66. The action of the accused in retaining a book of permits issuing bogus permits, forging letter and cheating a merchant is highly reprehensible. But, all the same, the following alleviating features deserve consideration as regards the sentence. The offence took place so long as the year 1953. The complaint was laid on 17-8-1954, and the proceedings in Court have themselves gone from 26-7-1956 to 13-2-1958 and the case has been pending against the accused all the time. The learned Advocate for A-l also says that A-l was kept under suspension and ultimately dismissed from service. In view of the special circumstances, mentioned above, I consider that a sentence of one year rigorous imprisonment under each of the charges confirmed above is sufficient to meet the ends of justice as regards each of the accused.
67. As regards A-l, I confirm the sentence of one year rigorous imprisonment under Charge No. 3 and reduce the sentence to one year rigorous Imprisonment under Charge No. 4. A-l is acquitted of Charge Nos. l(a) and 2.

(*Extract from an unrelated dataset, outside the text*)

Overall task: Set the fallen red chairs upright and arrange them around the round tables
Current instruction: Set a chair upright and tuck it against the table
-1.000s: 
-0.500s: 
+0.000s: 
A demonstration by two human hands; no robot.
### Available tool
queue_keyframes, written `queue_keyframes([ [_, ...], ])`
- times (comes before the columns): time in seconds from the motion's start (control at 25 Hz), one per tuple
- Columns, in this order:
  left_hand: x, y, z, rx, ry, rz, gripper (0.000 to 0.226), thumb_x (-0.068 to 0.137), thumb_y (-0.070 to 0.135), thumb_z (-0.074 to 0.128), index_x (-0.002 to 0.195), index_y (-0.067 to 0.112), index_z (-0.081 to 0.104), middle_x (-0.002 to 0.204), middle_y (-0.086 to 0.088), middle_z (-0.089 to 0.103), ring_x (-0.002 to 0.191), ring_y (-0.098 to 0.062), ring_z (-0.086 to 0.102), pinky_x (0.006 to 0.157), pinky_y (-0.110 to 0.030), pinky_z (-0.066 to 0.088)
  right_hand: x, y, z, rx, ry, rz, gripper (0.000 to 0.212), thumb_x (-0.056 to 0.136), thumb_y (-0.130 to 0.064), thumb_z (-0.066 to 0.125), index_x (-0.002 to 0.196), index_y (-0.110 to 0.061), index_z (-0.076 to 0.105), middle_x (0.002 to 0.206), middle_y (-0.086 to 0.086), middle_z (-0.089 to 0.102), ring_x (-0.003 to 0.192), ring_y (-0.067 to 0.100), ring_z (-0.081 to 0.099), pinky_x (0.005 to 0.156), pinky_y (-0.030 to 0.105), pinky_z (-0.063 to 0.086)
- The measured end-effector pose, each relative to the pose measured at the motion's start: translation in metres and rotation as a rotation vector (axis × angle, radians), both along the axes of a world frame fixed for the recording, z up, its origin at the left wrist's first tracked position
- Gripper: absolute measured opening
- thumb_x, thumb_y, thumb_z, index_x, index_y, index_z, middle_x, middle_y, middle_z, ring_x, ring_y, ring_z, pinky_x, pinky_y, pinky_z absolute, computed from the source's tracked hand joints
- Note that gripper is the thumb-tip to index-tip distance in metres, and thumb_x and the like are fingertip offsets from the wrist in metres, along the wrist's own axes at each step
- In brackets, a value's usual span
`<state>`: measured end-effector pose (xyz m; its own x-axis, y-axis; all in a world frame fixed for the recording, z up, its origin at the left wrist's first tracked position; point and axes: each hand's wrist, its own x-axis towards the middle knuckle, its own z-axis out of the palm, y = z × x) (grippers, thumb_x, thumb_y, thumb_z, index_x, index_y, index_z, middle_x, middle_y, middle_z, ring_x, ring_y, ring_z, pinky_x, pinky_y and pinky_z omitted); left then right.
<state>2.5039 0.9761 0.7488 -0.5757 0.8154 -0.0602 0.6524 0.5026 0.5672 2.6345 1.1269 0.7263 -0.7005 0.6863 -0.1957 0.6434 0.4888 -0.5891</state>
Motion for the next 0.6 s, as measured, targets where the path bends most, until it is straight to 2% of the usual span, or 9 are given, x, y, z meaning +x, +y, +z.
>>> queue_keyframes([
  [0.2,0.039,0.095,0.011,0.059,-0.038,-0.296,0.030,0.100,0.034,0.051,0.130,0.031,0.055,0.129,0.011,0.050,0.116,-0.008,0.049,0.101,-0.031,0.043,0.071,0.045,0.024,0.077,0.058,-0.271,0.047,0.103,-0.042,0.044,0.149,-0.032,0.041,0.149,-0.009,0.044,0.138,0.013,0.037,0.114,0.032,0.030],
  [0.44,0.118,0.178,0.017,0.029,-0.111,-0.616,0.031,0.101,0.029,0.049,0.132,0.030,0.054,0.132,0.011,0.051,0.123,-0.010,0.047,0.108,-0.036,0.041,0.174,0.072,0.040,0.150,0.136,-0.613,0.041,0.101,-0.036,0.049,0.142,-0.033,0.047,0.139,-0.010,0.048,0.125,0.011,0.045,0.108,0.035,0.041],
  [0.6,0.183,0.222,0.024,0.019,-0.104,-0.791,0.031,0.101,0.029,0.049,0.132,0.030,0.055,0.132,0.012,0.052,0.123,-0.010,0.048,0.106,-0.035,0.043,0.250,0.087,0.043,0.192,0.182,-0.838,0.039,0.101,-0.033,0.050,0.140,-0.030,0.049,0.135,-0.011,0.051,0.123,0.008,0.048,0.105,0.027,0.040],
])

68. As regards A-2, I reduce the sentence to one year rigorous imprisonment under charge No. 1 (b). I also reduce the sentence to one year R.I. under Charge No. 5, I confirm the sentence of one year rigorous imprisonment under Charge No. 6.
69. The sentences as regards each of the accused Will run concurrently. The sentences on A-l will also run concurrently with the sentences of A-l in C.A. No. 97/1958 (C.C. No. 2 of 1956 on the file of the Special Judge, Chittoor). Order accordingly.